(DATA LISTING Opens)
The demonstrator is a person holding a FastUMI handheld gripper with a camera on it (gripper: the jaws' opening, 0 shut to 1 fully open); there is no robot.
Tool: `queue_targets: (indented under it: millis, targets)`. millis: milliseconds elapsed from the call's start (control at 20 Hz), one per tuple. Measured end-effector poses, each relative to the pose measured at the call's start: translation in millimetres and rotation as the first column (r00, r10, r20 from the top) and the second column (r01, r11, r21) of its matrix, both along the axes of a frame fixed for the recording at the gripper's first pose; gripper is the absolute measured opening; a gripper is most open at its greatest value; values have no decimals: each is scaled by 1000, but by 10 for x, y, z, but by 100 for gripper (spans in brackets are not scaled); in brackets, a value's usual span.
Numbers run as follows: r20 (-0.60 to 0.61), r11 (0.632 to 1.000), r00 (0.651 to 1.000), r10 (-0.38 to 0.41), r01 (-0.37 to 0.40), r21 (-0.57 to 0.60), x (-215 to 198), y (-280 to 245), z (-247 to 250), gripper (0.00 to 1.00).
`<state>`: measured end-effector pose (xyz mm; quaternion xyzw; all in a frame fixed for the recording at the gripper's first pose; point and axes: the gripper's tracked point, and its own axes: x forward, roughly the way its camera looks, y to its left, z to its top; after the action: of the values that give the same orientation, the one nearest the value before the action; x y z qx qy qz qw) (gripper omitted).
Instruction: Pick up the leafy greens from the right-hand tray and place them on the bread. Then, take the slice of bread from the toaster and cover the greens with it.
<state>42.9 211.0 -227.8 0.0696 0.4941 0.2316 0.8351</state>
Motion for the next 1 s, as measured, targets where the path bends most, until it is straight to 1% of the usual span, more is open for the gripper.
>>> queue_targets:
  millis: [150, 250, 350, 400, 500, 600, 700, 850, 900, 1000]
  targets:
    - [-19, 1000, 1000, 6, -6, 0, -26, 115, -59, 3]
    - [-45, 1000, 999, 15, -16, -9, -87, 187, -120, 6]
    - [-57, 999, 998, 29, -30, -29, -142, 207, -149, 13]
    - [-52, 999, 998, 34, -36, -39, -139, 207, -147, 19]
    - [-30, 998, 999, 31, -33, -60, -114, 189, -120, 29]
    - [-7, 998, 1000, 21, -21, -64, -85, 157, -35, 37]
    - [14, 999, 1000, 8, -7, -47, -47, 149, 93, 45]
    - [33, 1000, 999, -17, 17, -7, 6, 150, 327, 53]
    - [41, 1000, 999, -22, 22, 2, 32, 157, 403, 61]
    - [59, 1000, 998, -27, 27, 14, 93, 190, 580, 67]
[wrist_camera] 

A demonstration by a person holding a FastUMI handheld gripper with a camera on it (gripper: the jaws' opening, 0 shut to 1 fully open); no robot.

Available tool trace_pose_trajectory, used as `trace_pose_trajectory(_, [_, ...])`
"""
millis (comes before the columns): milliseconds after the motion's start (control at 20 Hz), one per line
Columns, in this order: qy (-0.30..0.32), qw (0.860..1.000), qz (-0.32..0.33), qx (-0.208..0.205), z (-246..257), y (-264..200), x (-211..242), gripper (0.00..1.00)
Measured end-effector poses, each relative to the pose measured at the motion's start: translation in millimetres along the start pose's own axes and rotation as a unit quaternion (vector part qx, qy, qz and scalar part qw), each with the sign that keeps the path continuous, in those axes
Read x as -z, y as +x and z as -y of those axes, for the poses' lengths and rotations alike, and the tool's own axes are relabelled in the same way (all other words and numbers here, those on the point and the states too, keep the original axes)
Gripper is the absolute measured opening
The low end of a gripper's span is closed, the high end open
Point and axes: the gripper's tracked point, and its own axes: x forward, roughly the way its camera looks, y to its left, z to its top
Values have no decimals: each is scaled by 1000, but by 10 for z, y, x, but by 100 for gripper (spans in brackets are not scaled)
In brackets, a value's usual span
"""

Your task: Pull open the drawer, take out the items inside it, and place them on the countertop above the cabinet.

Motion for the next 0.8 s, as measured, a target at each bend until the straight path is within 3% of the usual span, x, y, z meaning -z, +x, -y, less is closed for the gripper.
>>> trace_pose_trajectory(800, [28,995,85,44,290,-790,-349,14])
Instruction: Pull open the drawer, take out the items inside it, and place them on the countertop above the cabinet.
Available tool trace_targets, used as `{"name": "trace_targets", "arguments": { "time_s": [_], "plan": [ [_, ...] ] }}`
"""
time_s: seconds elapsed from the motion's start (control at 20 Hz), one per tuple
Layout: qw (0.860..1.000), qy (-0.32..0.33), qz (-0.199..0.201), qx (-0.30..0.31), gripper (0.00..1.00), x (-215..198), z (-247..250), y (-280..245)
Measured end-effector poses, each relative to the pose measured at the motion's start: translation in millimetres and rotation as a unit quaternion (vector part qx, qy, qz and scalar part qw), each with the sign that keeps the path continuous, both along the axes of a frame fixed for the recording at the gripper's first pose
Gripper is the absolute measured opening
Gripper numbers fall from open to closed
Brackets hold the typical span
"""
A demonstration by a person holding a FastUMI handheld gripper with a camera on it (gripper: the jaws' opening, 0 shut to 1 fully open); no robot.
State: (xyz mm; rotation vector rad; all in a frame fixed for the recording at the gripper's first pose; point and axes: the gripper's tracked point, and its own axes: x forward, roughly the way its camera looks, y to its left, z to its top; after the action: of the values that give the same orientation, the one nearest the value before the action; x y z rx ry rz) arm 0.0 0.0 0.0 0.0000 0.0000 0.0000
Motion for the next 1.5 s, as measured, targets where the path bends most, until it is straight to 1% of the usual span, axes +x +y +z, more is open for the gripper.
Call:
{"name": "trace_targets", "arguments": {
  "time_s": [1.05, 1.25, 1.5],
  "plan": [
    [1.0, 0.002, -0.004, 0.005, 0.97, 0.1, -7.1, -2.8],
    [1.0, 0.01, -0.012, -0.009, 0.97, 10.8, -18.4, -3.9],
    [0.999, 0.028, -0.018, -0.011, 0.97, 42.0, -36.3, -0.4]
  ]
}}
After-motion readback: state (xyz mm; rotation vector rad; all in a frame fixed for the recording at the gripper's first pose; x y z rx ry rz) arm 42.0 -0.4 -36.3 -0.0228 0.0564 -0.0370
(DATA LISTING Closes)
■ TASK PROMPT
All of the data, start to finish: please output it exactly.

■ YOUR RESPONSE
The demonstrator is a person holding a FastUMI handheld gripper with a camera on it (gripper: the jaws' opening, 0 shut to 1 fully open); there is no robot.
Tool: `queue_targets: (indented under it: millis, targets)`. millis: milliseconds elapsed from the call's start (control at 20 Hz), one per tuple. Measured end-effector poses, each relative to the pose measured at the call's start: translation in millimetres and rotation as the first column (r00, r10, r20 from the top) and the second column (r01, r11, r21) of its matrix, both along the axes of a frame fixed for the recording at the gripper's first pose; gripper is the absolute measured opening; a gripper is most open at its greatest value; values have no decimals: each is scaled by 1000, but by 10 for x, y, z, but by 100 for gripper (spans in brackets are not scaled); in brackets, a value's usual span.
Numbers run as follows: r20 (-0.60 to 0.61), r11 (0.632 to 1.000), r00 (0.651 to 1.000), r10 (-0.38 to 0.41), r01 (-0.37 to 0.40), r21 (-0.57 to 0.60), x (-215 to 198), y (-280 to 245), z (-247 to 250), gripper (0.00 to 1.00).
`<state>`: measured end-effector pose (xyz mm; quaternion xyzw; all in a frame fixed for the recording at the gripper's first pose; point and axes: the gripper's tracked point, and its own axes: x forward, roughly the way its camera looks, y to its left, z to its top; after the action: of the values that give the same orientation, the one nearest the value before the action; x y z qx qy qz qw) (gripper omitted).
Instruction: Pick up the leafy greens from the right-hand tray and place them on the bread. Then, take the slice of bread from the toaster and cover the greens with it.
<state>42.9 211.0 -227.8 0.0696 0.4941 0.2316 0.8351</state>
Motion for the next 1 s, as measured, targets where the path bends most, until it is straight to 1% of the usual span, more is open for the gripper.
>>> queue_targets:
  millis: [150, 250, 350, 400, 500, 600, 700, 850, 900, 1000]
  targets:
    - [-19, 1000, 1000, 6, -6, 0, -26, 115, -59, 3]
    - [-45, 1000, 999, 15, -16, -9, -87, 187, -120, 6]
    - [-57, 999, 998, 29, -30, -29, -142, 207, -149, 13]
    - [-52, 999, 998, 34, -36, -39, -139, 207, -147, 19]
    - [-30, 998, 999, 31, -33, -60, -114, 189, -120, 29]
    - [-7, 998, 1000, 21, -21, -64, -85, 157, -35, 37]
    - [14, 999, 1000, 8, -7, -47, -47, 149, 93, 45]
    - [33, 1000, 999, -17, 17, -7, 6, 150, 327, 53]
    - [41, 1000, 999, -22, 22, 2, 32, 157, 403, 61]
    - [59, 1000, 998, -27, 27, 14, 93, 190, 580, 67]
[wrist_camera] 

A demonstration by a person holding a FastUMI handheld gripper with a camera on it (gripper: the jaws' opening, 0 shut to 1 fully open); no robot.

Available tool trace_pose_trajectory, used as `trace_pose_trajectory(_, [_, ...])`
"""
millis (comes before the columns): milliseconds after the motion's start (control at 20 Hz), one per line
Columns, in this order: qy (-0.30..0.32), qw (0.860..1.000), qz (-0.32..0.33), qx (-0.208..0.205), z (-246..257), y (-264..200), x (-211..242), gripper (0.00..1.00)
Measured end-effector poses, each relative to the pose measured at the motion's start: translation in millimetres along the start pose's own axes and rotation as a unit quaternion (vector part qx, qy, qz and scalar part qw), each with the sign that keeps the path continuous, in those axes
Read x as -z, y as +x and z as -y of those axes, for the poses' lengths and rotations alike, and the tool's own axes are relabelled in the same way (all other words and numbers here, those on the point and the states too, keep the original axes)
Gripper is the absolute measured opening
The low end of a gripper's span is closed, the high end open
Point and axes: the gripper's tracked point, and its own axes: x forward, roughly the way its camera looks, y to its left, z to its top
Values have no decimals: each is scaled by 1000, but by 10 for z, y, x, but by 100 for gripper (spans in brackets are not scaled)
In brackets, a value's usual span
"""

Your task: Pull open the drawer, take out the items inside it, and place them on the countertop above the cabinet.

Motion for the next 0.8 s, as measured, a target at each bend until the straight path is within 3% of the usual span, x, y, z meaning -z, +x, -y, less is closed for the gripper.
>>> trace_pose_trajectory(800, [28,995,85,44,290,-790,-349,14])
Instruction: Pull open the drawer, take out the items inside it, and place them on the countertop above the cabinet.
Available tool trace_targets, used as `{"name": "trace_targets", "arguments": { "time_s": [_], "plan": [ [_, ...] ] }}`
"""
time_s: seconds elapsed from the motion's start (control at 20 Hz), one per tuple
Layout: qw (0.860..1.000), qy (-0.32..0.33), qz (-0.199..0.201), qx (-0.30..0.31), gripper (0.00..1.00), x (-215..198), z (-247..250), y (-280..245)
Measured end-effector poses, each relative to the pose measured at the motion's start: translation in millimetres and rotation as a unit quaternion (vector part qx, qy, qz and scalar part qw), each with the sign that keeps the path continuous, both along the axes of a frame fixed for the recording at the gripper's first pose
Gripper is the absolute measured opening
Gripper numbers fall from open to closed
Brackets hold the typical span
"""
A demonstration by a person holding a FastUMI handheld gripper with a camera on it (gripper: the jaws' opening, 0 shut to 1 fully open); no robot.
State: (xyz mm; rotation vector rad; all in a frame fixed for the recording at the gripper's first pose; point and axes: the gripper's tracked point, and its own axes: x forward, roughly the way its camera looks, y to its left, z to its top; after the action: of the values that give the same orientation, the one nearest the value before the action; x y z rx ry rz) arm 0.0 0.0 0.0 0.0000 0.0000 0.0000
Motion for the next 1.5 s, as measured, targets where the path bends most, until it is straight to 1% of the usual span, axes +x +y +z, more is open for the gripper.
Call:
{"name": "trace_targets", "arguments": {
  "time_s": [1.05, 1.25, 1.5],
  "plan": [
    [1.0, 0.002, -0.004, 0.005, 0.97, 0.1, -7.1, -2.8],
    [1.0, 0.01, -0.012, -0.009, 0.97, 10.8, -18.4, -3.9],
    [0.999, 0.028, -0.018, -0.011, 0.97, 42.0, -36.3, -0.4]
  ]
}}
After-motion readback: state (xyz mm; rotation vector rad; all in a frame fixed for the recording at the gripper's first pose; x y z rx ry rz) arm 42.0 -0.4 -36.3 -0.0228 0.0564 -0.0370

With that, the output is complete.